### About this task
If a line in the records contains the word "document", count it; state the resulting number and nothing more.

╭─ Record extracts

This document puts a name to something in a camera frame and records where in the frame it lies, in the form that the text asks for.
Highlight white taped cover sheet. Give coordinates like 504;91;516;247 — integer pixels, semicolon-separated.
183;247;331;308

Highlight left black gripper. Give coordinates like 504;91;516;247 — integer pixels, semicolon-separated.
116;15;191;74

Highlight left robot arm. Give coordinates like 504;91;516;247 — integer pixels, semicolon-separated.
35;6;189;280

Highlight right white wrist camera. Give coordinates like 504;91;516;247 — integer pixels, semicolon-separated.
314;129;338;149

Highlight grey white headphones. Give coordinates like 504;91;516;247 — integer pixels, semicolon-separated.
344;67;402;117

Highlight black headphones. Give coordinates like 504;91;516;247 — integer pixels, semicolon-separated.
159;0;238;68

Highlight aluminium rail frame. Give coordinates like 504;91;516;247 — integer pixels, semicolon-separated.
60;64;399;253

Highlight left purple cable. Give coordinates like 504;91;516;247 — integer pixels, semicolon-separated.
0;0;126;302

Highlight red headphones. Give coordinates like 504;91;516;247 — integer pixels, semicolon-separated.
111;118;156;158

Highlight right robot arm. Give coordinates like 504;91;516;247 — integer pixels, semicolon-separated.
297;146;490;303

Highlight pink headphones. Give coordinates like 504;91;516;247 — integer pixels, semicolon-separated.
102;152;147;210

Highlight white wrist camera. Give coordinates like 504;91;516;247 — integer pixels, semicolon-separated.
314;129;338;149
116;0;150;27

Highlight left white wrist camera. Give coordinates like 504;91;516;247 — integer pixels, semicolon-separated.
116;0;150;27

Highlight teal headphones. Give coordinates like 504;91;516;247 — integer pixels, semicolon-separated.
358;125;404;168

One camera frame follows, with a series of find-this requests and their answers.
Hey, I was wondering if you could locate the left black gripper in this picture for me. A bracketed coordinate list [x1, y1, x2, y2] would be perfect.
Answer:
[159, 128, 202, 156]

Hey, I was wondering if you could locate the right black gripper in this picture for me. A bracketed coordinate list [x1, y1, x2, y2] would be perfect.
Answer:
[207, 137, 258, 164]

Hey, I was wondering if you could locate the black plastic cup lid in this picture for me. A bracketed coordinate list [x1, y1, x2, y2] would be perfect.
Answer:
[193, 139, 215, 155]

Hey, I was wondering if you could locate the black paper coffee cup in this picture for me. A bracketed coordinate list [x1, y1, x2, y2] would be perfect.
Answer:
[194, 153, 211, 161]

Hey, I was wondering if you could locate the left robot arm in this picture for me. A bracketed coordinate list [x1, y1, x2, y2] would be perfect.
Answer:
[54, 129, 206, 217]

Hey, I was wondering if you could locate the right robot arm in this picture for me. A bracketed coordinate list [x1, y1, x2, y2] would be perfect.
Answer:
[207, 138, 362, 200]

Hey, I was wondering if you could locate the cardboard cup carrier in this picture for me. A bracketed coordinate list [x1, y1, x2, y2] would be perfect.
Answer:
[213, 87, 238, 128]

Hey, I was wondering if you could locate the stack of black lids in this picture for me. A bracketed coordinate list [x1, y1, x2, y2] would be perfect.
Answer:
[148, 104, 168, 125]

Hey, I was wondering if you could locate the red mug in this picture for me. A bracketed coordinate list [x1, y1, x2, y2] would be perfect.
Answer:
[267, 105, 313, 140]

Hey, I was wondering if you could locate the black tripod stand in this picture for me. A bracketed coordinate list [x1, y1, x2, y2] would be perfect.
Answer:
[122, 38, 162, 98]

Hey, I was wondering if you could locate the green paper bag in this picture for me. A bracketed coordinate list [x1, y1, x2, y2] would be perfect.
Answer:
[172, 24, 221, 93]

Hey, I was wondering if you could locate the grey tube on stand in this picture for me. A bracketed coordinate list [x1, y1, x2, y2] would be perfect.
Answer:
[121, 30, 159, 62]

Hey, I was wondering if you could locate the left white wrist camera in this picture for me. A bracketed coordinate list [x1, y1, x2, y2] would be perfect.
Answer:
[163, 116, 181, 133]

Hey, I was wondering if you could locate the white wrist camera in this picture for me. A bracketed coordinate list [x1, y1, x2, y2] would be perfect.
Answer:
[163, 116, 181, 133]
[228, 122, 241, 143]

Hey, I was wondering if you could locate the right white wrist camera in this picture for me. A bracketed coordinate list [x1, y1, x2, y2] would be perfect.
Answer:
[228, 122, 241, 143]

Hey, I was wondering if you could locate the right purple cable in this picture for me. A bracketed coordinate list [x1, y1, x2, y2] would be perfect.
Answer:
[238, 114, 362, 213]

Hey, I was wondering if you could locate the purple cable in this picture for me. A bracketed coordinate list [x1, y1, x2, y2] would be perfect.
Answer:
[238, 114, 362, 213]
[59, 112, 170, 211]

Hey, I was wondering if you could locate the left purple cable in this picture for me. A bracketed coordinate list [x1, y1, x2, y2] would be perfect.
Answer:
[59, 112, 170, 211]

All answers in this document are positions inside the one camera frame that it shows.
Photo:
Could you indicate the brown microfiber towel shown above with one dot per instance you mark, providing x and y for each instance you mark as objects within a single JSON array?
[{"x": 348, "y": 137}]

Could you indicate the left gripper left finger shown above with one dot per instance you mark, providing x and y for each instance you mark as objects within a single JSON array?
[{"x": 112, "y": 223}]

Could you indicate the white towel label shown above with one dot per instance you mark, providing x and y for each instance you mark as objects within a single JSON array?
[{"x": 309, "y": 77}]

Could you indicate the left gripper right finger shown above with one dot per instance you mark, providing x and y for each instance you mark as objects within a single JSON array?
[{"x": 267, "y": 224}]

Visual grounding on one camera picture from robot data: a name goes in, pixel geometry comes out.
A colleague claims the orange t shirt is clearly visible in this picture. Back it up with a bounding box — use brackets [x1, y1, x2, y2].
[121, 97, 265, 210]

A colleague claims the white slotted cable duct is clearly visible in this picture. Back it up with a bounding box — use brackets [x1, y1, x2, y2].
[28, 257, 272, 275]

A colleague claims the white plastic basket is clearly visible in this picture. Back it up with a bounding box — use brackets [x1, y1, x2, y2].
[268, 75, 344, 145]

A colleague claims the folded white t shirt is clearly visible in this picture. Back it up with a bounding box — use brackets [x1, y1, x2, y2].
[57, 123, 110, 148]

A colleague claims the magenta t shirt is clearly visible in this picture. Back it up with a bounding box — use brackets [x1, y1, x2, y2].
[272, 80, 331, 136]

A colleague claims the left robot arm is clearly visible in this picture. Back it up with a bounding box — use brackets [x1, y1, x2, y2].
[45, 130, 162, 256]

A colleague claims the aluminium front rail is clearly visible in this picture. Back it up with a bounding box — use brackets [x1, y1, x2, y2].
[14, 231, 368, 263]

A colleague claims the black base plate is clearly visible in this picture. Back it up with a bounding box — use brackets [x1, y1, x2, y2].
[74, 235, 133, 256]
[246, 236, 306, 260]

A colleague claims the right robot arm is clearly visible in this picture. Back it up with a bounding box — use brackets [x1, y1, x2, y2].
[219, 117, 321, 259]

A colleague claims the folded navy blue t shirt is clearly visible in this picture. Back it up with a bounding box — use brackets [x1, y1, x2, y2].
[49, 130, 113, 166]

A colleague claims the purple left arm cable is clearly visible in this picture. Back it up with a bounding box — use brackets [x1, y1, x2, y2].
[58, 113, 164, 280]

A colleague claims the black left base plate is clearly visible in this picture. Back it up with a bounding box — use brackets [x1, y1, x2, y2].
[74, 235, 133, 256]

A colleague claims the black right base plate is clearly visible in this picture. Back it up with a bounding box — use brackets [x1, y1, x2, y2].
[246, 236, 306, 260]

╰─

### Output of the exercise
2